EXERCISE | Below are records; copy every line in them that holds the word "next".

(Stored dataset items)
= Beginning of Section =
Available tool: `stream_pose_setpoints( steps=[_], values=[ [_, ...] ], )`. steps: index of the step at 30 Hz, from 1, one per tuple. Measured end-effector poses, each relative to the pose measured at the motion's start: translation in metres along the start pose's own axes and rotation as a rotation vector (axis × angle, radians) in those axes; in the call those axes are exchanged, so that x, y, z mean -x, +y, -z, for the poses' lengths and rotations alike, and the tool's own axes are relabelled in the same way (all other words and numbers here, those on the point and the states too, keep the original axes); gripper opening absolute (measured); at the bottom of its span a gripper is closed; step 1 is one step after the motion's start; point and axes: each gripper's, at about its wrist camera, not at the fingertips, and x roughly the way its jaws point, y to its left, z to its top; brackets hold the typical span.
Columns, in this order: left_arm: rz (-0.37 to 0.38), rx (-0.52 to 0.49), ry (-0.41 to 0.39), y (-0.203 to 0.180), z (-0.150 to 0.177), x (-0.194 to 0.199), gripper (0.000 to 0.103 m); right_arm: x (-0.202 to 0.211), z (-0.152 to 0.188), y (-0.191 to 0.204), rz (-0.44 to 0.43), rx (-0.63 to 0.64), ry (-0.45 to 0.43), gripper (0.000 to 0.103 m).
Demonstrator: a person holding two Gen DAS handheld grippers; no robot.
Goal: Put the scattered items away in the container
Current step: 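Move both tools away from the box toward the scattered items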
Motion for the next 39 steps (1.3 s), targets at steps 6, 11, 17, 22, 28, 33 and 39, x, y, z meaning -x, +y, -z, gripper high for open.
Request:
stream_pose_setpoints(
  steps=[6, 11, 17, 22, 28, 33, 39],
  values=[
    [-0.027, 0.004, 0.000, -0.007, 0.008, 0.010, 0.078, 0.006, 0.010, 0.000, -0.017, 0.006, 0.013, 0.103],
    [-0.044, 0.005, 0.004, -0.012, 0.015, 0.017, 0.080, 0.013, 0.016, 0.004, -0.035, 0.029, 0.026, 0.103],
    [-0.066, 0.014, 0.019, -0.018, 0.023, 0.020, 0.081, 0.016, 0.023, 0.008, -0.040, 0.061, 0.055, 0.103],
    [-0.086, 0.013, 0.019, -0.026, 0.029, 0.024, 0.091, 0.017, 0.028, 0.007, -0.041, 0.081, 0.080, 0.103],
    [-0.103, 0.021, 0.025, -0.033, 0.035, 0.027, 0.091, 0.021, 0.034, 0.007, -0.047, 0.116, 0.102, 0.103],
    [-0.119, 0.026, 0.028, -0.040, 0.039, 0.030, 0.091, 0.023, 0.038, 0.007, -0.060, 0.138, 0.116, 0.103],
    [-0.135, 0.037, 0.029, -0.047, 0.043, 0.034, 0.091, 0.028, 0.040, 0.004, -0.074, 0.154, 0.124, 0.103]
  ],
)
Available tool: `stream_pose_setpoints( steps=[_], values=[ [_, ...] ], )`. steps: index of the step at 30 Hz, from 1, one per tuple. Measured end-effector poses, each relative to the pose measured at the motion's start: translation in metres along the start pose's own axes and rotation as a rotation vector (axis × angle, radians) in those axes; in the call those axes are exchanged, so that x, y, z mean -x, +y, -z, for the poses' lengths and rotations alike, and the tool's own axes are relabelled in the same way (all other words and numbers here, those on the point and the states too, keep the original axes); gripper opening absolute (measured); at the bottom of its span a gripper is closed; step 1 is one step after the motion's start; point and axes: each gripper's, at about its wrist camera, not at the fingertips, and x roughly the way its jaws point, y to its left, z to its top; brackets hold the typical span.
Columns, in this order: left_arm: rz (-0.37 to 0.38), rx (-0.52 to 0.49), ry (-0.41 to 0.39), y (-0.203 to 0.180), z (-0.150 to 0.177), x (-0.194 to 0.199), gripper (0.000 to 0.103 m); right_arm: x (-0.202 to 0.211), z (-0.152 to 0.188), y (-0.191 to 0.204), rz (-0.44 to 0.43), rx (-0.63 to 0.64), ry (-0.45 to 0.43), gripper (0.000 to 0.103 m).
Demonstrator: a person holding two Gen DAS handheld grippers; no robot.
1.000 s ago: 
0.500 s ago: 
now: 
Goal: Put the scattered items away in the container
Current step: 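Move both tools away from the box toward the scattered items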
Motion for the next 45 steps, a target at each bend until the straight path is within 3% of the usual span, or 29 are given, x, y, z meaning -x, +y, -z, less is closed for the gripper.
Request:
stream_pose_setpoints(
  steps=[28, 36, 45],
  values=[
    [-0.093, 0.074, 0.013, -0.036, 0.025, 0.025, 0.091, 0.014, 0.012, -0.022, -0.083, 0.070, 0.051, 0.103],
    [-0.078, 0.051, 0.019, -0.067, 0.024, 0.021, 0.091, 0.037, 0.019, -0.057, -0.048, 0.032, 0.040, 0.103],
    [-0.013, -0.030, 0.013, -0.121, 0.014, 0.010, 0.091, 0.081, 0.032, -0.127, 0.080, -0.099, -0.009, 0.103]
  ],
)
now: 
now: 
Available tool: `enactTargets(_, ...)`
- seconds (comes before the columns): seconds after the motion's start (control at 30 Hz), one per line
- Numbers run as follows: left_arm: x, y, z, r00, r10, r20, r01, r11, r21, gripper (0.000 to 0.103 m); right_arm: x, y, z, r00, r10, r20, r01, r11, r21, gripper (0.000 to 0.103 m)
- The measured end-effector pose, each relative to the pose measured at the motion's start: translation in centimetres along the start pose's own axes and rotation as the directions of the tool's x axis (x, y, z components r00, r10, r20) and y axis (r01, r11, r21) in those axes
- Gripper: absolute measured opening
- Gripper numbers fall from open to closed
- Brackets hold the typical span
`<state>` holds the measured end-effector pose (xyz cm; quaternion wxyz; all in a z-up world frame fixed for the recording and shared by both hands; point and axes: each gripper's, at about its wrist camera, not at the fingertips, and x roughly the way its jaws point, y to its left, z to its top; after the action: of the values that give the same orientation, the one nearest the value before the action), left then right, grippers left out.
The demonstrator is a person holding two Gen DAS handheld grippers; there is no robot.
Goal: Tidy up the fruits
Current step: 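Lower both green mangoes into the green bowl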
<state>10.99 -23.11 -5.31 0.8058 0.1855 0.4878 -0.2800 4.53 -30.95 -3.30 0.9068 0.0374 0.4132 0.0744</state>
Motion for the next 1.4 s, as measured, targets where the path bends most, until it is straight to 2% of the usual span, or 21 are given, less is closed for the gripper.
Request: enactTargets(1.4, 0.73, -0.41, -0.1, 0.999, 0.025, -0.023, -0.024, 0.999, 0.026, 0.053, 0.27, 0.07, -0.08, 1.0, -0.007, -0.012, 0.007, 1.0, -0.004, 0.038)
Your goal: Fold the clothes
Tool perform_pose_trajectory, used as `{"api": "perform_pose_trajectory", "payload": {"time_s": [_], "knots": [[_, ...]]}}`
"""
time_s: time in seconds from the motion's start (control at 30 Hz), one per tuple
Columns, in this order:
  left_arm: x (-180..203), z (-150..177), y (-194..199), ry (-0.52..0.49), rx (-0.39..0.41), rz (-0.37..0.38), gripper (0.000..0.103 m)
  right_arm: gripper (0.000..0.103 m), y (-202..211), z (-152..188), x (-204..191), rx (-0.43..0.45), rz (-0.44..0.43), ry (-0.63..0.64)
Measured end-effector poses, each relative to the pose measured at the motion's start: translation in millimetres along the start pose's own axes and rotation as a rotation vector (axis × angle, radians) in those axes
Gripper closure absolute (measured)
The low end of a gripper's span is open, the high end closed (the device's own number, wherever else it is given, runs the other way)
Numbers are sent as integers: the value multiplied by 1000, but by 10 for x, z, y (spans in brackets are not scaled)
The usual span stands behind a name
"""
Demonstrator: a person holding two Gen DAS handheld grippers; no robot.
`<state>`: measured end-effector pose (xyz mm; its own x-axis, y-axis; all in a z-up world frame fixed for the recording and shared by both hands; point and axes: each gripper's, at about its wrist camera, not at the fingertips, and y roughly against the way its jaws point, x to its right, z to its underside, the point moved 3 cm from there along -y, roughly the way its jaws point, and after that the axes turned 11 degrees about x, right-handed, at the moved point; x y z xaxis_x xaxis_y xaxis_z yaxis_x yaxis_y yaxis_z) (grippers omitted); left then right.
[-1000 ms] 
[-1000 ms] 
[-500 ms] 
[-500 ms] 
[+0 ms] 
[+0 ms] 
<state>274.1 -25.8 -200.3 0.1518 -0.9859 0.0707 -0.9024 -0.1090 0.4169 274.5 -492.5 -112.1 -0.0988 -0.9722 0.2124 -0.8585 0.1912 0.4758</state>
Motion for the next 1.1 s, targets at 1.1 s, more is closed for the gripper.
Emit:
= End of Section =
ANSWER SECTION |
Motion for the next 39 steps (1.3 s), targets at steps 6, 11, 17, 22, 28, 33 and 39, x, y, z meaning -x, +y, -z, gripper high for open.
Motion for the next 45 steps, a target at each bend until the straight path is within 3% of the usual span, or 29 are given, x, y, z meaning -x, +y, -z, less is closed for the gripper.
Motion for the next 1.4 s, as measured, targets where the path bends most, until it is straight to 2% of the usual span, or 21 are given, less is closed for the gripper.
Motion for the next 1.1 s, targets at 1.1 s, more is closed for the gripper.

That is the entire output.